Should You Vape While Fasting | Vaping On A Diet

Can You Vape While Fasting? | Vaping On A Diet

Adam WinterHealth Guides 20 Comments

You wouldn’t believe how many times I’ve been asked if it’s ok to vape while fasting. Or whether vaping on a diet will help or hinder progress. Although I think the question I get most often is whether it’s ok to vape during Ramadan, the Islamic religious holiday.

Now, I’m not a Muslim so this is just my personal opinion. But I always understood the act of fasting during Ramadan as a display of total self discipline. Removing pleasures considered impure, not just food and drink. When you add to that the fact that vaping with nicotine is addictive, I would think it’s fair to say you probably shouldn’t vape while fasting for Ramadan.

Incidentally, I’ve also written a post about whether vaping will break Wudu which you might find of interest.

BUT, what about those of us not fasting for religious reasons…
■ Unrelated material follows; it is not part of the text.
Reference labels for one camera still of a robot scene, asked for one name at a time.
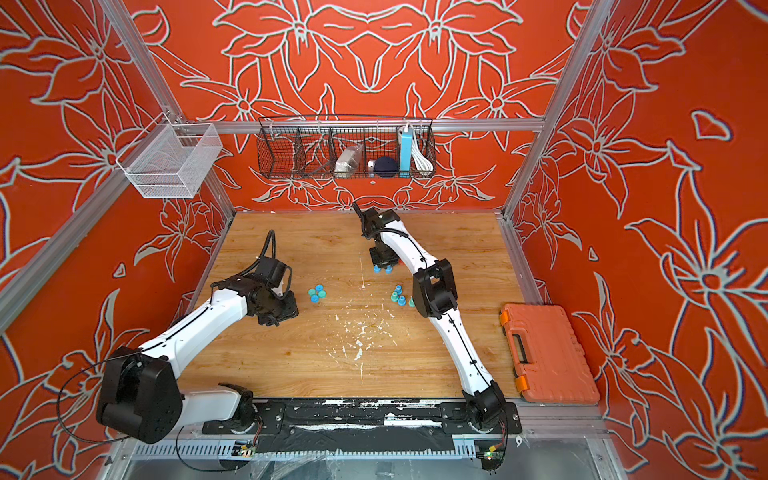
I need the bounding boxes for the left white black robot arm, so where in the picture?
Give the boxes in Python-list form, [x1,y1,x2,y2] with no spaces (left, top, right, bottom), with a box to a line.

Vape While Fasting | For Religious Reasons OR Otherwise

If you’re fasting for weight loss for example. What then? Should you set aside your vape while fasting? More to the point perhaps, does e-juice contain calories? And if so, will vaping stop you losing weight?

The short answer is NO..

It’s perfectly ok to vape while fasting for weight loss. Although e-juice does contain calories, you ‘consume’ less than 5 calories per 1ml, which means vaping won’t interfere with your weight loss goals. In addition to this, nicotine is actually an appetite suppressor, which means vaping could actually help you to lose weight.

It’s also worth noting that e-juice contains zero carbohydrates, so won’t affect those on a Ketogenic diet!

But what if you’re fasting to improve your health rather than to lose weight? Studies have shown that fasting could have a range of health benefits (if done properly!) and it’s become something of a health craze in recent years.

We already know e-juice contains very few calories, but does the body ‘recognise’ vaping in the same way it does food? And if so, will you lose the potential benefits of a fast if you reach for your vape?

This is slightly harder to answer. First we need to take a look at what happens to your body when you fast, and what impact (if any!) vaping could have on this process.

What happens to the body during a fast?

In order to talk about fasting, it’s important to understand that your body is reliant on energy (among other things!) to survive. Our main source of energy is a sugar called glucose, which we absorb through our diet. Specifically carbohydrates. This glucose is stored by the liver and released into the bloodstream when we need it.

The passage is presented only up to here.